Transgender Representation Series: The Media Coverage of the Life Story of Christine Jorgensen

In the first article (here) of the Transgender Representation series, it has been explored why it is important to talk about the topic of representation of transgender people on movies and TV. This second article will deal with the role that mass media had – and still has – in the process of creation of the trans identity, beginning with the coverage of the life story of Christine Jorgensen.





Since the publicity of Christine Jorgensen's story, the media opened up a space of debate about sex, gender, and their mutability. Nonetheless, at the same time, the media held the position of reinforcing mainstream ideas about sexuality and gender roles, disapproving the shifting boundaries that were surfacing as new concrete identitarian possibilities for American people.
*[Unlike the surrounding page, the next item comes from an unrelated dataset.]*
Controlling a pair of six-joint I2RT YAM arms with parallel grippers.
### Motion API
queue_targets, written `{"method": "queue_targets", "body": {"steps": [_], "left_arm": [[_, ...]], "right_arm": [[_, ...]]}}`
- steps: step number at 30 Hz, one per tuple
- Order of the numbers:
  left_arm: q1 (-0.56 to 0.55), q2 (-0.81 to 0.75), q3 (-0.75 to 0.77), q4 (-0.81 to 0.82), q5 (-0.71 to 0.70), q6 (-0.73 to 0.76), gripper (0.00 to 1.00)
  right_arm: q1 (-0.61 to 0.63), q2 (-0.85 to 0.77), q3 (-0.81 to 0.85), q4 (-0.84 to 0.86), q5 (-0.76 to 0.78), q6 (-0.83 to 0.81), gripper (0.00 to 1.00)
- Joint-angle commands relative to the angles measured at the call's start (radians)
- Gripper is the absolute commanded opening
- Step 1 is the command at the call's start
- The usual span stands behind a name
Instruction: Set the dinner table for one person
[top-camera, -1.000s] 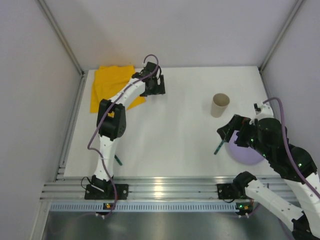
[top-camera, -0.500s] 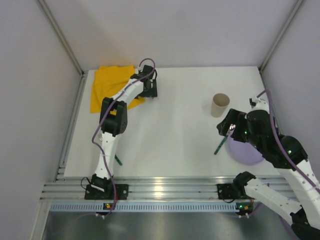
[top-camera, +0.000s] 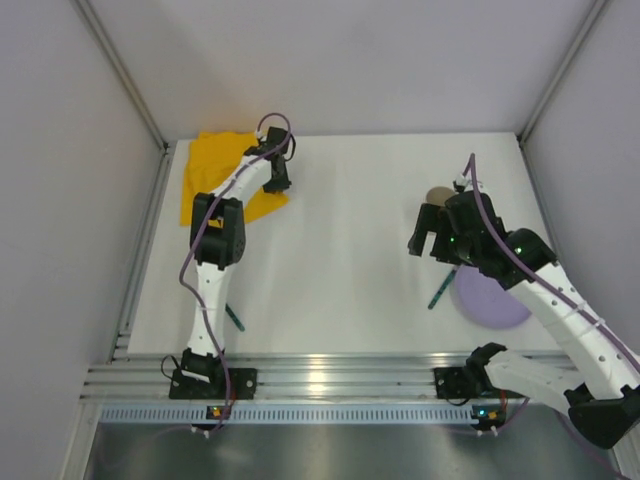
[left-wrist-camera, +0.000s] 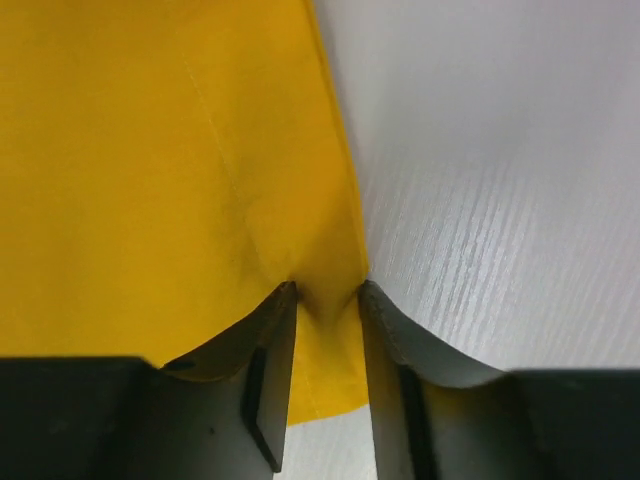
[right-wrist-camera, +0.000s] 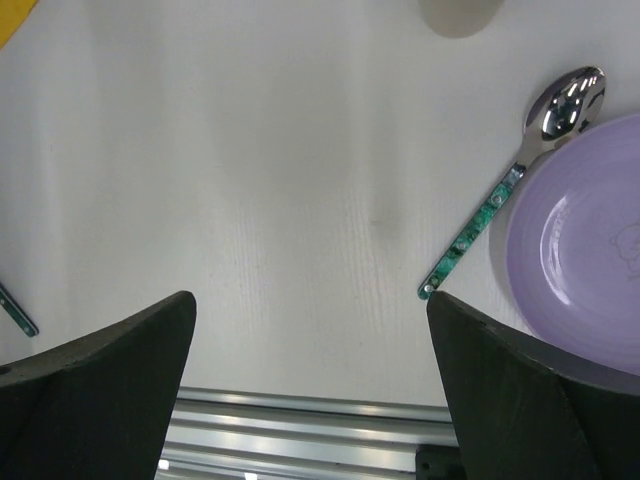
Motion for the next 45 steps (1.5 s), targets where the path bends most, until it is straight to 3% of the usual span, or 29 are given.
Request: {"method": "queue_targets", "body": {"steps": [1,2,3,9,12,16,24,25,26,27,30,36,40,45], "left_arm": [[0.026,0.040,-0.064,-0.070,0.006,0.011,0.24],[0.029,0.037,-0.067,-0.062,0.023,0.017,0.08],[0.032,0.029,-0.065,-0.051,0.040,0.027,0.00],[0.012,-0.079,-0.029,-0.049,0.118,0.095,0.00],[-0.060,-0.147,0.025,-0.077,0.184,0.171,0.00],[-0.245,-0.195,0.059,-0.148,0.172,0.244,0.00],[-0.537,-0.268,-0.045,-0.155,0.195,0.034,0.00],[-0.576,-0.271,-0.038,-0.154,0.210,-0.004,0.11],[-0.592,-0.276,-0.035,-0.149,0.210,-0.020,0.33],[-0.604,-0.294,-0.036,-0.146,0.206,-0.034,0.98],[-0.611,-0.359,-0.079,-0.151,0.144,-0.103,0.98],[-0.536,-0.560,-0.359,-0.074,0.040,-0.167,0.98],[-0.396,-0.699,-0.594,0.013,0.078,-0.164,0.98],[-0.295,-0.661,-0.688,0.055,0.136,-0.074,0.98]], "right_arm": [[0.009,0.013,0.065,0.053,-0.024,-0.033,1.00],[0.011,0.012,0.064,0.053,-0.024,-0.036,1.00],[0.009,0.010,0.062,0.051,-0.028,-0.042,1.00],[0.008,-0.039,0.039,0.042,-0.030,-0.068,1.00],[0.006,-0.072,0.022,0.030,-0.021,-0.076,1.00],[0.006,-0.115,-0.004,0.013,-0.021,-0.093,1.00],[0.003,-0.187,-0.019,-0.042,-0.016,-0.146,1.00],[0.003,-0.191,-0.024,-0.044,-0.018,-0.152,1.00],[0.003,-0.198,-0.025,-0.045,-0.018,-0.153,1.00],[0.003,-0.197,-0.028,-0.047,-0.021,-0.157,1.00],[0.003,-0.192,-0.030,-0.045,-0.039,-0.162,1.00],[0.003,-0.169,-0.001,-0.048,-0.065,-0.156,1.00],[0.003,-0.172,-0.022,-0.047,-0.084,-0.137,1.00],[0.003,-0.165,-0.096,-0.007,-0.122,-0.110,1.00]]}}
Since the mid-1950s, following Jorgensen's popular life, the media were progressively more interested in stories about sex change. Newspapers and magazines began to profit from covering those types of stories, while the television showed less intent in that regard because it had just entered the arena of mainstream media with the role of being the main source of entertainment for families. Hence, telling stories about transsexuality was considered to be indecent because the topic was associated with sexuality and perversion. On the contrary to television, radio programs, especially the ones targeted to an “adult” niche, were freer in dealing with topics that television was still avoiding. For what concern cinema, this began to feature gender-variance characters in B-movies since the 1950s. B-movies were low-budget movies shown as part of a double feature (also known as double-bill) alongside a major studio release. Today, the label “B-movie” is still used to indicate movies produced with low-budgets and that shows low artistry.
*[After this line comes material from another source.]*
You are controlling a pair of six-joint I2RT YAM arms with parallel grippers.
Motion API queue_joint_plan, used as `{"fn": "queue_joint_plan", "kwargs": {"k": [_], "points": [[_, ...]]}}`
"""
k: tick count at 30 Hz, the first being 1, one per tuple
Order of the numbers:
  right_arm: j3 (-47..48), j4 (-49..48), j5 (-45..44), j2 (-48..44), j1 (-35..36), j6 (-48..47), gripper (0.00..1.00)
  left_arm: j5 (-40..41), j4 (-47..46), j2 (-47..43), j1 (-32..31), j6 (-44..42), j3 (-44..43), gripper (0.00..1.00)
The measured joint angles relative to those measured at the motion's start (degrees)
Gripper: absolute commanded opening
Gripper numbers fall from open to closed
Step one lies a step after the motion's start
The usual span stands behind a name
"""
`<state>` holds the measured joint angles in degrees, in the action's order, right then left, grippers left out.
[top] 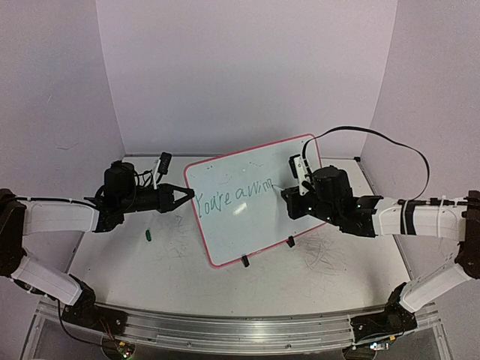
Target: Write a sentence on the whiteboard
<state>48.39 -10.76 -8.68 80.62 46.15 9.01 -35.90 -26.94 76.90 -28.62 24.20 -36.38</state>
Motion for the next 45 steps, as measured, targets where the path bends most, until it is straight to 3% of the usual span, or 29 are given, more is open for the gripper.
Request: {"fn": "queue_joint_plan", "kwargs": {"k": [25, 45], "points": [[1.50, -0.47, -5.10, 1.99, -0.02, 0.03, 0.00, 0.02, 0.10, 0.00, -0.10, 0.03, 0.00, 0.00], [2.00, -2.45, -1.87, 2.57, -0.28, -1.66, 0.00, 0.02, 0.46, -0.02, -0.11, 0.00, 0.00, 0.00]]}}
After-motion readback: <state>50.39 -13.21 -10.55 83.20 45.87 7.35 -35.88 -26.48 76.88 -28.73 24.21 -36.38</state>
One of the first B-movies where it is possible to find a trans character is Glen or Glenda? directed by Edward Wood Jr. in 1953. This movie is now considered a cult, and it is interesting to see that various of the instances about gender-variance that are found in movies and TV series up to these days were already present in Wood's cinematic work: the convergence (and confusion) between transsexuality and cross-dressing, and thus for extension homosexuality, as well as the predominance of the medical paradigm as the main lens through which gender-variance is made sense of. Glen or Glenda? was directly inspired by Jorgensen's story insomuch that its director asked Jorgensen to act in the movie; however, she refused because in her view the movie was depicting a problematic picture of transsexuality, which will not merely persist in the following decades but will be aggravating by additional assumptions and misconceptions.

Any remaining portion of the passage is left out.